**Task instructions**.
Before you finish, make sure each line of the records has been retyped exactly.

[Stored items from a collection]

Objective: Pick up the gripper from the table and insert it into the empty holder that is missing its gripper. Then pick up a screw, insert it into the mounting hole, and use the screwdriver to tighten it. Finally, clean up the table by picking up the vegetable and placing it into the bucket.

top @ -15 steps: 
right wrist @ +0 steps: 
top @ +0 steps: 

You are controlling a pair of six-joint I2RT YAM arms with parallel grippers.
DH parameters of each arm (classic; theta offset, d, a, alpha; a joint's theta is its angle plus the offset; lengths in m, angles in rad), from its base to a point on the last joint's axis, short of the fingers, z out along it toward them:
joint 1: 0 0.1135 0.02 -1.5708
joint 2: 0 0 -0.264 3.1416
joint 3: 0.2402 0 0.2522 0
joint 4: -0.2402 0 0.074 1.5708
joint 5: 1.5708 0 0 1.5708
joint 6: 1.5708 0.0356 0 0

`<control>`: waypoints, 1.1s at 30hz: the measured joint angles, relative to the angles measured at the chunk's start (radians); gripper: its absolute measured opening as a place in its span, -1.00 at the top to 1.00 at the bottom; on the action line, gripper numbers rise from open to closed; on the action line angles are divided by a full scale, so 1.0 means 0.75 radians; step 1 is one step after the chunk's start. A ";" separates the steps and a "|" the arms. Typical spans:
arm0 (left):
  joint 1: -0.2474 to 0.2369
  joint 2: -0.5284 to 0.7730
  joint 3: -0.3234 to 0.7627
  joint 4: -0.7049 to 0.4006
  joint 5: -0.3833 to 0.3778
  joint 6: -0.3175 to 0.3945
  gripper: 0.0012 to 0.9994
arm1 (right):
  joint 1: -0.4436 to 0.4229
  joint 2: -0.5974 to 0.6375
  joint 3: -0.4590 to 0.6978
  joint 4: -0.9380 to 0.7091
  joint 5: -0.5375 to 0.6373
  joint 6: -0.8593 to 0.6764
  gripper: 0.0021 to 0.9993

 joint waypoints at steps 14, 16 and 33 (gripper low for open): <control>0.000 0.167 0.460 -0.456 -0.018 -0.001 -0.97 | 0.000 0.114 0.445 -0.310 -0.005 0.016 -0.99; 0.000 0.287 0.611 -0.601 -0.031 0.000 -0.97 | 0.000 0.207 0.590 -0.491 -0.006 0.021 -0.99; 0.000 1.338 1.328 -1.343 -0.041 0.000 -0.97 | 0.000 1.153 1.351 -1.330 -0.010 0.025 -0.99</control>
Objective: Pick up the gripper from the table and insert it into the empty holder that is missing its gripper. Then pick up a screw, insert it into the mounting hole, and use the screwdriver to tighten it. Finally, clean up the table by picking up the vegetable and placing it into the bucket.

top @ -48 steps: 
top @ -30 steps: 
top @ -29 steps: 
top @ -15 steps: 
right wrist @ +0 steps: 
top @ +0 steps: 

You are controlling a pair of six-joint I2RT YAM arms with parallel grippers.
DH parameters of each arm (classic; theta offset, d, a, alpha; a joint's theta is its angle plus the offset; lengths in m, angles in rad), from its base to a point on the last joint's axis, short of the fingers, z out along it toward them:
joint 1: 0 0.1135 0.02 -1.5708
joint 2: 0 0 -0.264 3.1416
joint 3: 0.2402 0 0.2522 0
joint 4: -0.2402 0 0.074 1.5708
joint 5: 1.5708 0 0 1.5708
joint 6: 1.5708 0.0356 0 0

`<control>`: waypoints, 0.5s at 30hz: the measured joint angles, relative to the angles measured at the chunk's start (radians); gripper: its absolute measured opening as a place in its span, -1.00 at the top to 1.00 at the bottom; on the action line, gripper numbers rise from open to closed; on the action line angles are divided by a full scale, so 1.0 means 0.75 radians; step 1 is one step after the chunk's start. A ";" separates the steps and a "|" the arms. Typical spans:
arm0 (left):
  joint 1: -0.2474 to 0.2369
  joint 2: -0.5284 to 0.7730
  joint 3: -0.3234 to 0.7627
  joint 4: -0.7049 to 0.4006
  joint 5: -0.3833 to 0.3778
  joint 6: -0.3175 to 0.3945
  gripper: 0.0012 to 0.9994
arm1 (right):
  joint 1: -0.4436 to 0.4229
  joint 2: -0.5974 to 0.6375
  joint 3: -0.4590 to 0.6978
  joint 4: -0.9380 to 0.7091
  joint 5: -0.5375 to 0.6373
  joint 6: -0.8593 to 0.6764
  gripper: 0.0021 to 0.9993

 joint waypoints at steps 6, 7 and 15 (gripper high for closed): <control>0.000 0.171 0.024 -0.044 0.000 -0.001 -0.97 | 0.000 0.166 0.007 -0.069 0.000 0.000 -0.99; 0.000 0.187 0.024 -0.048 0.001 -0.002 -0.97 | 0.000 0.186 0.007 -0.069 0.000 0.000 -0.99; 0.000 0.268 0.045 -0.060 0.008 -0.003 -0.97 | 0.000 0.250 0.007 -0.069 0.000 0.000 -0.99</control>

**Exercise result**.
Objective: Pick up the gripper from the table and insert it into the empty holder that is missing its gripper. Then pick up a screw, insert it into the mounting hole, and use the screwdriver to tighten it. Finally, clean up the table by picking up the vegetable and placing it into the bucket.

top @ -15 steps: 
right wrist @ +0 steps: 
top @ +0 steps: 

You are controlling a pair of six-joint I2RT YAM arms with parallel grippers.
DH parameters of each arm (classic; theta offset, d, a, alpha; a joint's theta is its angle plus the offset; lengths in m, angles in rad), from its base to a point on the last joint's axis, short of the fingers, z out along it toward them:
joint 1: 0 0.1135 0.02 -1.5708
joint 2: 0 0 -0.264 3.1416
joint 3: 0.2402 0 0.2522 0
joint 4: -0.2402 0 0.074 1.5708
joint 5: 1.5708 0 0 1.5708
joint 6: 1.5708 0.0356 0 0

`<control>`: waypoints, 1.1s at 30hz: the measured joint angles, relative to the angles measured at the chunk's start (radians); gripper: its absolute measured opening as a place in its span, -1.00 at the top to 1.00 at the bottom; on the action line, gripper numbers rise from open to closed; on the action line angles are divided by a full scale, so 1.0 means 0.75 radians; step 1 is one step after the chunk's start. A ";" separates the steps and a "|" the arms. Typical spans:
arm0 (left):
  joint 1: -0.2474 to 0.2369
  joint 2: -0.5284 to 0.7730
  joint 3: -0.3234 to 0.7627
  joint 4: -0.7049 to 0.4006
  joint 5: -0.3833 to 0.3778
  joint 6: -0.3175 to 0.3945
  gripper: 0.0012 to 0.9994
arm1 (right):
  joint 1: -0.4436 to 0.4229
  joint 2: -0.5974 to 0.6375
  joint 3: -0.4590 to 0.6978
  joint 4: -0.9380 to 0.7091
  joint 5: -0.5375 to 0.6373
  joint 6: -0.8593 to 0.6764
  gripper: 0.0021 to 0.9993

 joint waypoints at steps 14, 16 and 33 (gripper low for open): <control>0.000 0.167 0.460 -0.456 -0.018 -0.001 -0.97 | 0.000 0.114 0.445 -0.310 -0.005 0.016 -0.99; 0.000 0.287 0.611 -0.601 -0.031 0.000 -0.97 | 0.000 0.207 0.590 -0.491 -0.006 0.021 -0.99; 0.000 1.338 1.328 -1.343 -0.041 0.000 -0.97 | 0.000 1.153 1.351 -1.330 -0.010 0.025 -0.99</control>
Objective: Pick up the gripper from the table and insert it into the empty holder that is missing its gripper. Then pick up a screw, insert it into the mounting hole, and use the screwdriver to tighten it. Finally, clean up the table by picking up the vegetable and placing it into the bucket.

top @ -48 steps: 
top @ -30 steps: 
top @ -29 steps: 
top @ -15 steps: 
right wrist @ +0 steps: 
top @ +0 steps: 

You are controlling a pair of six-joint I2RT YAM arms with parallel grippers.
DH parameters of each arm (classic; theta offset, d, a, alpha; a joint's theta is its angle plus the offset; lengths in m, angles in rad), from its base to a point on the last joint's axis, short of the fingers, z out along it toward them:
joint 1: 0 0.1135 0.02 -1.5708
joint 2: 0 0 -0.264 3.1416
joint 3: 0.2402 0 0.2522 0
joint 4: -0.2402 0 0.074 1.5708
joint 5: 1.5708 0 0 1.5708
joint 6: 1.5708 0.0356 0 0

`<control>`: waypoints, 0.5s at 30hz: the measured joint angles, relative to the angles measured at the chunk's start (radians); gripper: its absolute measured opening as a place in its span, -1.00 at the top to 1.00 at the bottom; on the action line, gripper numbers rise from open to closed; on the action line angles are divided by a full scale, so 1.0 means 0.75 radians; step 1 is one step after the chunk's start. A ";" separates the steps and a "|" the arms. Typical spans:
arm0 (left):
  joint 1: -0.2474 to 0.2369
  joint 2: -0.5284 to 0.7730
  joint 3: -0.3234 to 0.7627
  joint 4: -0.7049 to 0.4006
  joint 5: -0.3833 to 0.3778
  joint 6: -0.3175 to 0.3945
  gripper: 0.0012 to 0.9994
arm1 (right):
  joint 1: -0.4436 to 0.4229
  joint 2: -0.5974 to 0.6375
  joint 3: -0.4590 to 0.6978
  joint 4: -0.9380 to 0.7091
  joint 5: -0.5375 to 0.6373
  joint 6: -0.8593 to 0.6764
  gripper: 0.0021 to 0.9993

 joint waypoints at steps 6, 7 and 15 (gripper high for closed): <control>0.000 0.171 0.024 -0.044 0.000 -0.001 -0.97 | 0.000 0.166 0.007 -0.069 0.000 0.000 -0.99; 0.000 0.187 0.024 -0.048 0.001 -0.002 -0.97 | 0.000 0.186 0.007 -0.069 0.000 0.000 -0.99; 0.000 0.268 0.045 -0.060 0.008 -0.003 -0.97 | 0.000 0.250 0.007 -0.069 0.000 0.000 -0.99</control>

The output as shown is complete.